Utimaco CryptoServer CP5 QSCD
The eIDAS-compliant and Common Criteria certified QSCD according to EN 419221-5 of the eIDAS Regulation (EU) 910/2014
Qualified Electronic Seal
Thanks to the eIDAS regulation, electronic documents signed with a qualified electronic seal have an equivalent legal effect of a widely used organisation seal.
eIDAS & CEN/TS 419221-6
The technical specification, published on 1 March 2019 (CEN/TS 419221-6), defines the requirements for local applications of EN 419221-5 for qualified electronic signatures or signature creation devices, i.e. in case the signatory or signature creator has direct local control over the cryptographic module. The purpose is to approve the qualified seal creation devices and/or signature creation devices (QSealCD / QSignatureCD) according to the Regulation (EU) 910/2014. An appropriate certification of the HSM/QSCD and its location in a secure server room or computer centre (e.g. with access control) is required for an organisation’s internal mass sealing.
In such case, operating Hardware Security Modules (HSMs) as QSCD for internal qualified digital sealing of documents is no longer legally or technically reserved for Qualified Trust Service Providers only.

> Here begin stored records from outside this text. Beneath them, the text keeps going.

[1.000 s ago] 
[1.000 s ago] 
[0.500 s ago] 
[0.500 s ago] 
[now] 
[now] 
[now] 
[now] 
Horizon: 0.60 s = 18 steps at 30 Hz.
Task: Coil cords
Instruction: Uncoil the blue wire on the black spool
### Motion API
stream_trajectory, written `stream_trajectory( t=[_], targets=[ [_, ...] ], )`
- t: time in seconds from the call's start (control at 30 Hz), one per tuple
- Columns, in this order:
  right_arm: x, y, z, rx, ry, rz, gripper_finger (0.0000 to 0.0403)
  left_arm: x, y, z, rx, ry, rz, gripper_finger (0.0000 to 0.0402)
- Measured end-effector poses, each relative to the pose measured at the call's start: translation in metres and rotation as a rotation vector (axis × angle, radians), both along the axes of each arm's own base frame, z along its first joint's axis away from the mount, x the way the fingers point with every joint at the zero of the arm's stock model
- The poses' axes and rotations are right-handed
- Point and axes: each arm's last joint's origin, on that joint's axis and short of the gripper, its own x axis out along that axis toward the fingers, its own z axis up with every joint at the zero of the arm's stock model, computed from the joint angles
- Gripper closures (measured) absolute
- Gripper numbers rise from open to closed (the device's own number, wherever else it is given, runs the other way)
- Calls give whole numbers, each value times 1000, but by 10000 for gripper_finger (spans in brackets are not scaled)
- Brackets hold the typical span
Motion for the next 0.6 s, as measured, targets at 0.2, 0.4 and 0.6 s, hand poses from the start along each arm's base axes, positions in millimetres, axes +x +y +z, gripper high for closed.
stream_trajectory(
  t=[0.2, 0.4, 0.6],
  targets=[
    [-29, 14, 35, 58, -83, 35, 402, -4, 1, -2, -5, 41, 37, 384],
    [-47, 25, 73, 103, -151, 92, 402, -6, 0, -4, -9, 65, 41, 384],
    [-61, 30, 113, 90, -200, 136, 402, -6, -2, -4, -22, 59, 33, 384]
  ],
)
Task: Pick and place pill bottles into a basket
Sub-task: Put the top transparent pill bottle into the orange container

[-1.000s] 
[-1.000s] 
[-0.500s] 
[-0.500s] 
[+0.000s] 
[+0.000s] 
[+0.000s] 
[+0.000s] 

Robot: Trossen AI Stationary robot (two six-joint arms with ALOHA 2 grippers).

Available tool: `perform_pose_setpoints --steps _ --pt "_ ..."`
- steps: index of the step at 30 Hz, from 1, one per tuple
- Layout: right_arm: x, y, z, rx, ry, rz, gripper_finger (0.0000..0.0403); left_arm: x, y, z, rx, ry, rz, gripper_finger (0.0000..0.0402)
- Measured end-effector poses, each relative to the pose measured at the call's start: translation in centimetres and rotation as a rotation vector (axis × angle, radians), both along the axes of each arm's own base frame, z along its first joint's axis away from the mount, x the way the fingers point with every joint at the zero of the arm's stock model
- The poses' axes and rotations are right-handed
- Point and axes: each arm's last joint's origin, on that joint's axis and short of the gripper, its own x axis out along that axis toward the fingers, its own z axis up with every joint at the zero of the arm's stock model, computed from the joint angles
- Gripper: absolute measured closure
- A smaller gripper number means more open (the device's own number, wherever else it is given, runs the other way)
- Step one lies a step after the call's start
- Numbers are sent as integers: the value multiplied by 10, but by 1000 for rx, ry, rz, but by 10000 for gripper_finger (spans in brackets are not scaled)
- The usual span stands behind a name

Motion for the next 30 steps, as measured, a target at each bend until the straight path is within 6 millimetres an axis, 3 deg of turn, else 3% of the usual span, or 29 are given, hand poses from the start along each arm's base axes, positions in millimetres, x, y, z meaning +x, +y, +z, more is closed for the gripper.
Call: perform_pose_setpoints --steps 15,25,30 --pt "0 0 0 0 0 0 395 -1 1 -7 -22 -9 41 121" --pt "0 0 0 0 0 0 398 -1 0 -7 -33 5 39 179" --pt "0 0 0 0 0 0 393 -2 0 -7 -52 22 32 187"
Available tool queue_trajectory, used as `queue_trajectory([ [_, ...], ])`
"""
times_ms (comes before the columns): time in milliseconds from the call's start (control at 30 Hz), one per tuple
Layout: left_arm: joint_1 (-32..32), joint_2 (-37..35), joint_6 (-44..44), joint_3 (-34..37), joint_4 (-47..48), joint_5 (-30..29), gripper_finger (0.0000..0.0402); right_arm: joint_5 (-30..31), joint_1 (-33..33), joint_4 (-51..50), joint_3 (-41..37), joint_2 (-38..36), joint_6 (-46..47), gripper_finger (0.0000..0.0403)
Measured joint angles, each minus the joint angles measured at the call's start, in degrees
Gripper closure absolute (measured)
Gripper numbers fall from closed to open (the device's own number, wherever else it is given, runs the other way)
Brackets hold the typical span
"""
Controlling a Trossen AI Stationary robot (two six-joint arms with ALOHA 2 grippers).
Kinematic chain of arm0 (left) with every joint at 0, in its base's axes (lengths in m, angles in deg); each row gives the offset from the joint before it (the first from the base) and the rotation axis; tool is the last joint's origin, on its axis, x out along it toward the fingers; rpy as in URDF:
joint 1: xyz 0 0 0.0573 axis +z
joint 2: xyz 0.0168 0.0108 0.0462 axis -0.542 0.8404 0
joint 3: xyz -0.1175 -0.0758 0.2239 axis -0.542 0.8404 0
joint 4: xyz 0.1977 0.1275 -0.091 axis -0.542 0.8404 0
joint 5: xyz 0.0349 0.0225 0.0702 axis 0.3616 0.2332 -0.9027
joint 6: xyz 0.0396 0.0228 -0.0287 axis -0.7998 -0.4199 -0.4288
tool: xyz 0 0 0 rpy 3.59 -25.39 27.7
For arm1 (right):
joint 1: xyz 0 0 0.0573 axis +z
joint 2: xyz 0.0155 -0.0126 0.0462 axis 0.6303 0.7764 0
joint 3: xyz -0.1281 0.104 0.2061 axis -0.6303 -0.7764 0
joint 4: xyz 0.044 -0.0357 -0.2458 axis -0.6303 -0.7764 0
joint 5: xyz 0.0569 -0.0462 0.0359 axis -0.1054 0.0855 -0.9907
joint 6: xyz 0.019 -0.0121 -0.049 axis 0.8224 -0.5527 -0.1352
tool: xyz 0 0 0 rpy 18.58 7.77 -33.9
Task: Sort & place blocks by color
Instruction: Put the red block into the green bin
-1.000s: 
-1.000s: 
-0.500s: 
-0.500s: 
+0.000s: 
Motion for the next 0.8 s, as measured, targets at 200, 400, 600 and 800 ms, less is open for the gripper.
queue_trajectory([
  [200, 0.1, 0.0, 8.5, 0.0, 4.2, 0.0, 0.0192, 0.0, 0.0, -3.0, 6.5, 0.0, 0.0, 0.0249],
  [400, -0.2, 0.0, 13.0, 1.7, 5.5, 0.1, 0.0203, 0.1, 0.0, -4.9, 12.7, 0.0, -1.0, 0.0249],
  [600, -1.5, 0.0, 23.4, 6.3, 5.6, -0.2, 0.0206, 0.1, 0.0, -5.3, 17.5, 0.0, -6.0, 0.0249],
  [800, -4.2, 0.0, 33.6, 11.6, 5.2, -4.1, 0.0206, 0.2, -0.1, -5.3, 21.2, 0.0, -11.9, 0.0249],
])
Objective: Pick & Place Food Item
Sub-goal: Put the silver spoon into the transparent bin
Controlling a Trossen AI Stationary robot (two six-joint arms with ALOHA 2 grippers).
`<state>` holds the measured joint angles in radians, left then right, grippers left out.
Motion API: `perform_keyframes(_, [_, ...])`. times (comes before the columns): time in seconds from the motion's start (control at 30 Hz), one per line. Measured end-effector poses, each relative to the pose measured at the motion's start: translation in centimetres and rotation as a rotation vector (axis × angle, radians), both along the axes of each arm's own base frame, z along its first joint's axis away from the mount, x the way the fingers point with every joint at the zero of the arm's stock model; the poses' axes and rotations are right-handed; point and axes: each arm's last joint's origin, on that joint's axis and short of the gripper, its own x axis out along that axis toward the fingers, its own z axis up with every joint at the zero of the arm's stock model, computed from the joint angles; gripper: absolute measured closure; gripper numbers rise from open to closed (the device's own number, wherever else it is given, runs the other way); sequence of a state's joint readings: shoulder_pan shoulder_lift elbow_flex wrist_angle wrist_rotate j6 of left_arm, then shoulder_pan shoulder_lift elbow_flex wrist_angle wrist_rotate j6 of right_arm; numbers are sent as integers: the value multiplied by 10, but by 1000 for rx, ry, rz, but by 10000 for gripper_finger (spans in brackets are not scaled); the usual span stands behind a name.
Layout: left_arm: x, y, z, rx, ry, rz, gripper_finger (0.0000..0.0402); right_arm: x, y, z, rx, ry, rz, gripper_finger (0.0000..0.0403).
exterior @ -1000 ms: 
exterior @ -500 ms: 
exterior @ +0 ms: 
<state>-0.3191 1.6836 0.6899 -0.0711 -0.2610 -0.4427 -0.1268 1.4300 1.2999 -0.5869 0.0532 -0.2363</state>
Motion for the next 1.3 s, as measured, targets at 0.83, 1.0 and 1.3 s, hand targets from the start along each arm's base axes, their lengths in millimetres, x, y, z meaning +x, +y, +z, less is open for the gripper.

The HSM model Utimaco CryptoServer CP5 was certified by TÜV-Rheinland Nederland B.V. at the end of May 2020 and on 4 June 2020, it was entered by the European Commission in the List of Secure Signature Creation Devices, covered by the set of transitional measures under Article 51(1) of the Regulation (EC) 910/2014 (eIDAS). Utimaco CP5 is an approved QSCD in which the data for creating electronic signatures or electronic seals “are stored in an environment that is fully, but not necessarily exclusively administered by the user”.